One of the novices pressed his eye to the crack in the Cathedral door. With a sharp intake of breath, he stumbled backwards and turned to the wide-eyed priests within. “They’re coming back, and they bear swords! God help us!”. One of the monks bid the novices, “Bolt the doors! They shall not enter this holy place!”, and the novices leaped to obey him, but a clear, strident voice rang out from the cloister: “”It is not right to make a fortress out of the house of prayer!”.
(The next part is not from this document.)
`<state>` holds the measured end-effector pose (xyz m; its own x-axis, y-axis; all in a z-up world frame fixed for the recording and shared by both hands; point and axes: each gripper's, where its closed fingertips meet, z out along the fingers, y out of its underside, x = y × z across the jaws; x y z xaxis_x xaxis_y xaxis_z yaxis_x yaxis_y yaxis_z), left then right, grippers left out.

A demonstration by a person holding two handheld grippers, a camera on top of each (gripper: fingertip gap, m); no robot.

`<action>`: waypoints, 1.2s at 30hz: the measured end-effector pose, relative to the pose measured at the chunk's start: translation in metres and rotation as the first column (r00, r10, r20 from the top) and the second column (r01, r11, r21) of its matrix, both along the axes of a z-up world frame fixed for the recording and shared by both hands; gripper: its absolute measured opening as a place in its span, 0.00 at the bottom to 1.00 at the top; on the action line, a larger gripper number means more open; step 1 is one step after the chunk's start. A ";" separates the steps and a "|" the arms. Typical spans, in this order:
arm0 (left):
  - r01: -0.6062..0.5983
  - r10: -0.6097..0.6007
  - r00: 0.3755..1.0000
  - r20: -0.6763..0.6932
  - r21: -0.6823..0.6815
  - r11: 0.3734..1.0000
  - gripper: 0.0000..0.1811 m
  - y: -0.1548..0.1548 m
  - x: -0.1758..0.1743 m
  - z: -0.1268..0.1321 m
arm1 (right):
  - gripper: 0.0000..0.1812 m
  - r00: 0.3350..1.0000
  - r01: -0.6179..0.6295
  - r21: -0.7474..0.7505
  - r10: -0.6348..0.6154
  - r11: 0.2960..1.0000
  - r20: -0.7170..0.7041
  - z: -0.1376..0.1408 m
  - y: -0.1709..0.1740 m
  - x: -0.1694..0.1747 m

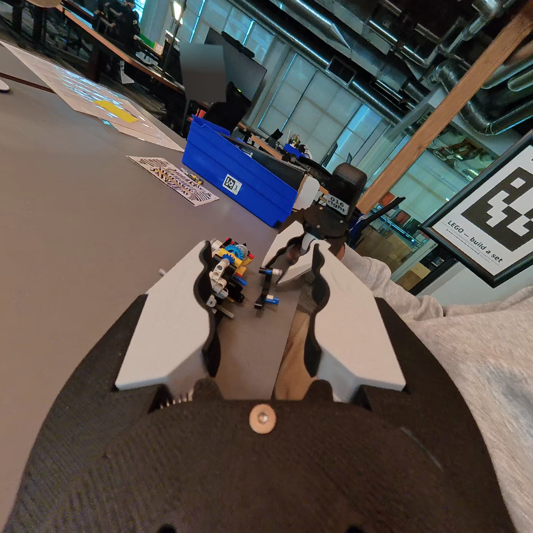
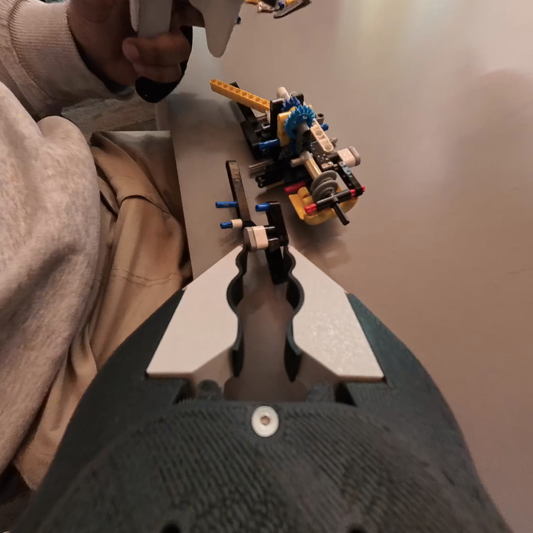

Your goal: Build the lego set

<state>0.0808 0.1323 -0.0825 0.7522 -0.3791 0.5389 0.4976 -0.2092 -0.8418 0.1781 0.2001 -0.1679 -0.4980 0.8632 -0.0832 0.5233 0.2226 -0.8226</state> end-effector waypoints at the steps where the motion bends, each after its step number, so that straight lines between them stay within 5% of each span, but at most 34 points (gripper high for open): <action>1: 0.001 -0.001 1.000 -0.001 -0.001 1.000 0.38 0.000 0.000 0.000 | 0.13 1.000 -0.002 -0.007 0.002 1.000 -0.006 0.001 -0.001 0.000; 17: 0.058 -0.057 0.996 0.061 -0.007 0.998 0.32 0.000 0.008 -0.002 | 0.13 0.996 -0.019 -0.071 0.012 0.997 -0.087 0.018 -0.009 -0.004; 27: 0.036 -0.037 0.999 -0.018 -0.055 0.998 0.34 0.004 0.010 -0.011 | 0.13 0.996 -0.007 -0.056 0.002 0.998 -0.092 0.018 -0.005 -0.002; 36: -0.036 -0.019 0.952 -0.306 -0.174 0.984 0.45 0.004 0.002 -0.038 | 0.13 1.000 -0.011 0.101 0.013 0.995 -0.019 0.012 -0.005 0.004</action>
<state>0.0827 0.1366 -0.1202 0.8937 -0.2924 0.3401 0.2247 -0.3643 -0.9038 0.1824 0.1955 -0.1554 -0.5095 0.8604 0.0141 0.5036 0.3114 -0.8059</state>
The novices stopped, and the monk, chastened, turned and bowed. The Archbishop stood with his crozier in the doorway to the cloister, ringed by light in the gloom as if sent from Heaven itself. His face was not afraid, merely indignant that this place of God was to be polluted by rude men with dark hearts. He turned, followed by the monk from Cambridge and the soft chanting of the brothers assembled for vespers.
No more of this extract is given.